### Work item
Copy out every line of the records in which "frame" can be found.
▶
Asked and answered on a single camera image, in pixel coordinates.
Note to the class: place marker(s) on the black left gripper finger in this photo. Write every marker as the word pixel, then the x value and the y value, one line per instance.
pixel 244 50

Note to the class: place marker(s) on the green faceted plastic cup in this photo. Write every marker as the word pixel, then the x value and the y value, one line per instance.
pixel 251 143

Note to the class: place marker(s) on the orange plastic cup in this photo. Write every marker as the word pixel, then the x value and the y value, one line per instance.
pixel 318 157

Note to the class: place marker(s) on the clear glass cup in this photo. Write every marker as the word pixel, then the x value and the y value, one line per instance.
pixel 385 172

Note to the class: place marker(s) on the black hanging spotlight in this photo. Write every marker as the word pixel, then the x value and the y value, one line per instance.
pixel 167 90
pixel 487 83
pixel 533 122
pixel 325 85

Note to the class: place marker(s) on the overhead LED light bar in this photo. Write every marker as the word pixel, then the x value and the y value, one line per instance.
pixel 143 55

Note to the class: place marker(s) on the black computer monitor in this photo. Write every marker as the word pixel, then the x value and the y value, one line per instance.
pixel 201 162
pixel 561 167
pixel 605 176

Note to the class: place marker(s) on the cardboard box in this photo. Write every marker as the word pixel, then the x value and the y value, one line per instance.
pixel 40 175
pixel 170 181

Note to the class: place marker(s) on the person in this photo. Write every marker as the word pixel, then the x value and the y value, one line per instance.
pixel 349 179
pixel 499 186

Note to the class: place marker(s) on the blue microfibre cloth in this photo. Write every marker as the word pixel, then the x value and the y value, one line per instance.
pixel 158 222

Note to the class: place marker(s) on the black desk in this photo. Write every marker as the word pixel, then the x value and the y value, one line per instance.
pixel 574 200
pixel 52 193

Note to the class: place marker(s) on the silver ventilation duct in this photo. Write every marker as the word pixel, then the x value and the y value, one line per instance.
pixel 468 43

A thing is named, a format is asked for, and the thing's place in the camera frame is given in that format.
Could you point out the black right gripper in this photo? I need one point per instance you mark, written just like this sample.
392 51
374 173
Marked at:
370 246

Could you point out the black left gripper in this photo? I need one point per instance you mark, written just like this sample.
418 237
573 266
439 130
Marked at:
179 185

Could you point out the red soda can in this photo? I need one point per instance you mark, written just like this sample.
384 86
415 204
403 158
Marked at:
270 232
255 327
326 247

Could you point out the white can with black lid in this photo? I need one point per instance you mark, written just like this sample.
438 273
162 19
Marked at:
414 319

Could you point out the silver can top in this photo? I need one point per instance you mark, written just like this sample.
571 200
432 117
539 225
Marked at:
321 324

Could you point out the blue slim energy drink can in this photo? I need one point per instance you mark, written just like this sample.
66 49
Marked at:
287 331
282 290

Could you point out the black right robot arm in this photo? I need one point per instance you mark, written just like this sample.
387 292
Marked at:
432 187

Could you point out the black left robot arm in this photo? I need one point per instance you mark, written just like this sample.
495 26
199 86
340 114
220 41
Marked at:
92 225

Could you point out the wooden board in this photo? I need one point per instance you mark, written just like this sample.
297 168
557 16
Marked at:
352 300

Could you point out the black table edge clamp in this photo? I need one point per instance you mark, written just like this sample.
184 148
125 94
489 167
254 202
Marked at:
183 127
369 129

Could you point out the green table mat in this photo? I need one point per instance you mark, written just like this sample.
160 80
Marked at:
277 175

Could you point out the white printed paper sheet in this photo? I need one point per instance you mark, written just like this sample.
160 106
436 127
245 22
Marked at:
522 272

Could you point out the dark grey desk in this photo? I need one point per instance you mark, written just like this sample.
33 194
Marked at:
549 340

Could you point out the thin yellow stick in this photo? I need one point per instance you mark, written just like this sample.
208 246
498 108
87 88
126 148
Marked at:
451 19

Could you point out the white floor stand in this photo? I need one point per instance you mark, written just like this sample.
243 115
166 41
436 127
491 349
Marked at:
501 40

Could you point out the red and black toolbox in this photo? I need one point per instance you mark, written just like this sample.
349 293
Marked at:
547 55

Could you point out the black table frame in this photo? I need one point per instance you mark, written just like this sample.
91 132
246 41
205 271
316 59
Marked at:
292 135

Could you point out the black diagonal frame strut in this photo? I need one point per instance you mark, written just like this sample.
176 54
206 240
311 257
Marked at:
◀
### Completed exercise
A thing is named, a format is asked for, and the thing's place in the camera frame is given in that format.
Could you point out the black table frame in this photo? I need one point per instance you mark, written just like this sample.
Could you point out the black diagonal frame strut in this photo? I need one point per instance you mark, written just like this sample.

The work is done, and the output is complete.